◆ STORED DATA ◆
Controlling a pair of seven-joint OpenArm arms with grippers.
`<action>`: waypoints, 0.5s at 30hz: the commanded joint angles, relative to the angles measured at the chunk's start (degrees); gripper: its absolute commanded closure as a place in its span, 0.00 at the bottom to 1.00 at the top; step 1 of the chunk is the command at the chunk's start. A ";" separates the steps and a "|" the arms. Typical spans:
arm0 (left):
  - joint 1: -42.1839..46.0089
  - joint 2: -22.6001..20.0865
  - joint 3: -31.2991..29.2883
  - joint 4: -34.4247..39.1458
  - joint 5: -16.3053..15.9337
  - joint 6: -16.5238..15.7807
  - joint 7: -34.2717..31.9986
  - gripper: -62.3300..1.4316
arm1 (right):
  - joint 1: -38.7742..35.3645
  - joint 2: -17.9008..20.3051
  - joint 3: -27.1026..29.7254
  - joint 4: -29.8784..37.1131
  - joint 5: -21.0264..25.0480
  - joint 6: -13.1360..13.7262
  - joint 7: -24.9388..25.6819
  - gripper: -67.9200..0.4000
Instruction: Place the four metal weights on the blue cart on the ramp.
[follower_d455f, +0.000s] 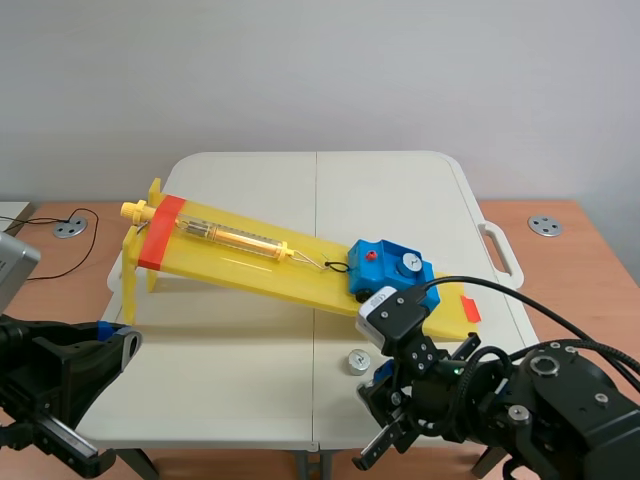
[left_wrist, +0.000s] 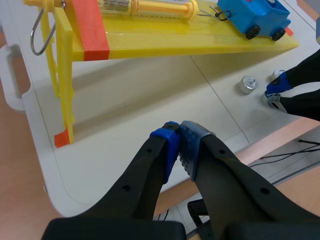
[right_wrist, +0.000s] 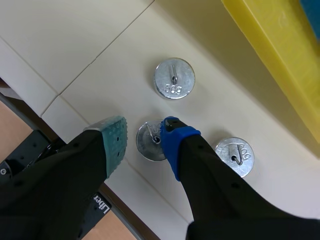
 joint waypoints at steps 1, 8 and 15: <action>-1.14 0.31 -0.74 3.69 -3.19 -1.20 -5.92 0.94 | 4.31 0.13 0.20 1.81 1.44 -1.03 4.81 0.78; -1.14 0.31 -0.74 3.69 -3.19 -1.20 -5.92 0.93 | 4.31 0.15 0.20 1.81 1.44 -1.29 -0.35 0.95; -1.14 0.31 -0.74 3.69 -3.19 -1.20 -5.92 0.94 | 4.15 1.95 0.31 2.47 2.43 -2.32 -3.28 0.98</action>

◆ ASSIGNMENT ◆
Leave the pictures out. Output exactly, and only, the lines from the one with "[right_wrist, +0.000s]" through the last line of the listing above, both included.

◆ ANSWER BOX ◆
[right_wrist, +0.000s] 
 joint waypoints at steps 1, 8 and 15: <action>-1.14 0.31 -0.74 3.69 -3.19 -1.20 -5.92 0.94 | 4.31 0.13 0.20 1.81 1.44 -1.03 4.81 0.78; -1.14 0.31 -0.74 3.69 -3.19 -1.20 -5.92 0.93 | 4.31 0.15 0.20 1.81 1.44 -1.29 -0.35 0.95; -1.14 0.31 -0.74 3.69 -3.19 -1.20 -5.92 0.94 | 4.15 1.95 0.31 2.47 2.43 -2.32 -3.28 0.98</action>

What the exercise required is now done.